By Joe Wiinikka-Lydon (Ph.D. Student, Emory University)
In May I attended an international interdisciplinary symposium focused on ethnic conflict, sponsored by Sabanci University. Sabanci is a new university in Turkey, and though located outside Istanbul, the attendees were hosted in a small center owned by Sabanci in the Karakoy section of the city. The symposium’s location was well chosen on the land bridge connecting Southwestern Asia and Southeastern Europe, an area of the world that has seen its fair share of some of the world’s most deadly ethnic conflicts and genocides. We met in the shadow of Galata Tower, the old Genoese fortress that overlooks the Golden Horn and the Ottoman imperial palace, a reminder of a time when Istanbul was itself a contested city familiar with war and subjugation. The conference papers were of high quality, and everyone I met was eager to collaborate. We were all drawn there by the chance to present our research to scholars from around Europe, to make new contacts, and perhaps find a spot in a book the conference organizers promised to make from the presenters’ papers.
For a doctoral student from the United States such as myself, this was a great opportunity to find out how my colleagues in Europe, and one from Africa, approached the study of ethnic conflict, yet I came away with an even stronger sense of how cut off we still remain. After nearly two centuries of social scientific work, we still approach such important topics as ethnic violence from within our own disciplines, and even within our own countries and regions. Ethnic conflict often involves religion, yet religious studies was not represented. The experience of genocide and ethnic cleansing is profoundly moral, however moral philosophers and ethicists, even those with a social scientific bent, were not represented. There was only one historian in attendance that I was aware of, and he too was saddened at the lack of historians. Most of the participants were, to gauge the conference papers, from political science. What does this say of the state of international academic cooperation when a single discipline dominates an interdisciplinary conference, located in an ancient city situated between two continents where at least a score of civilizations have traversed?

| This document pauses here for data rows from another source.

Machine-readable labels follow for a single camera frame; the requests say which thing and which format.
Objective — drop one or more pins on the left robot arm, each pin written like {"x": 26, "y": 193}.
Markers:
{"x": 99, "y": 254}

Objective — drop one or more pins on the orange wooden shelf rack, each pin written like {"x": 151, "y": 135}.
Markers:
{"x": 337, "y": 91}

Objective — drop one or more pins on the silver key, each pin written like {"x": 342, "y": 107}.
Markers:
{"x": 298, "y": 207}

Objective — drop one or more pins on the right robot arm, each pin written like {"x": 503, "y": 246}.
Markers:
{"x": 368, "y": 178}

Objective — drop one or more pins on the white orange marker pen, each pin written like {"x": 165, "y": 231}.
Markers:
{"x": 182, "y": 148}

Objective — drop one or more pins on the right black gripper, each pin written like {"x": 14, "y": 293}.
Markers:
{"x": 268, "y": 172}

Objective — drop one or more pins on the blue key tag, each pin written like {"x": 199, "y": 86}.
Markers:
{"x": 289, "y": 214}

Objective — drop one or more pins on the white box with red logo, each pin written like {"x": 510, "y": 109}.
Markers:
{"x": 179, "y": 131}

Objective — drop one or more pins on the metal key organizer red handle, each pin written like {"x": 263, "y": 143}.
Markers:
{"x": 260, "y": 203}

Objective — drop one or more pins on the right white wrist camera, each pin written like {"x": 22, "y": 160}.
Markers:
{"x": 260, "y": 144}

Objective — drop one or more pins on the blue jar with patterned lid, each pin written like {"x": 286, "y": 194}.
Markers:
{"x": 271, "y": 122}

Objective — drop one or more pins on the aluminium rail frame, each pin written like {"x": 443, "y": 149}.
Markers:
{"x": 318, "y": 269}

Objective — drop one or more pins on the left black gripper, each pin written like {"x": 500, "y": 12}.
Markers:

I do not want to fault the conference organizers. This is a systemic issue. Yet how do we move forward in constructive ways that are truly interdisciplinary and transnational? This is an important question, for without including diverse approaches and perspectives, how else can we be sure that our methods and conclusions do not overly mirror our own social locations and cultural biases? As I watched the presentations, I noticed that, for example, the Turkish scholars studied European countries with Turkish immigrants, and those from former colonial powers studied societies that their home countries had once ruled. In such an international setting, it seems crucial to reflect on how our histories, such as colonialism and empire, still drive what we research.
This is an issue that will remain but one that needs more attention. Perhaps the third symposium at Sabanci can be a reflection on interdisciplinarity, or lack there of, in the study of ethnic conflict? We are human, after all, bringing our histories and assumptions with us. And we all need more assistance from our colleagues to help each of us become more aware of our biases, as well as aid one another in addressing these issues.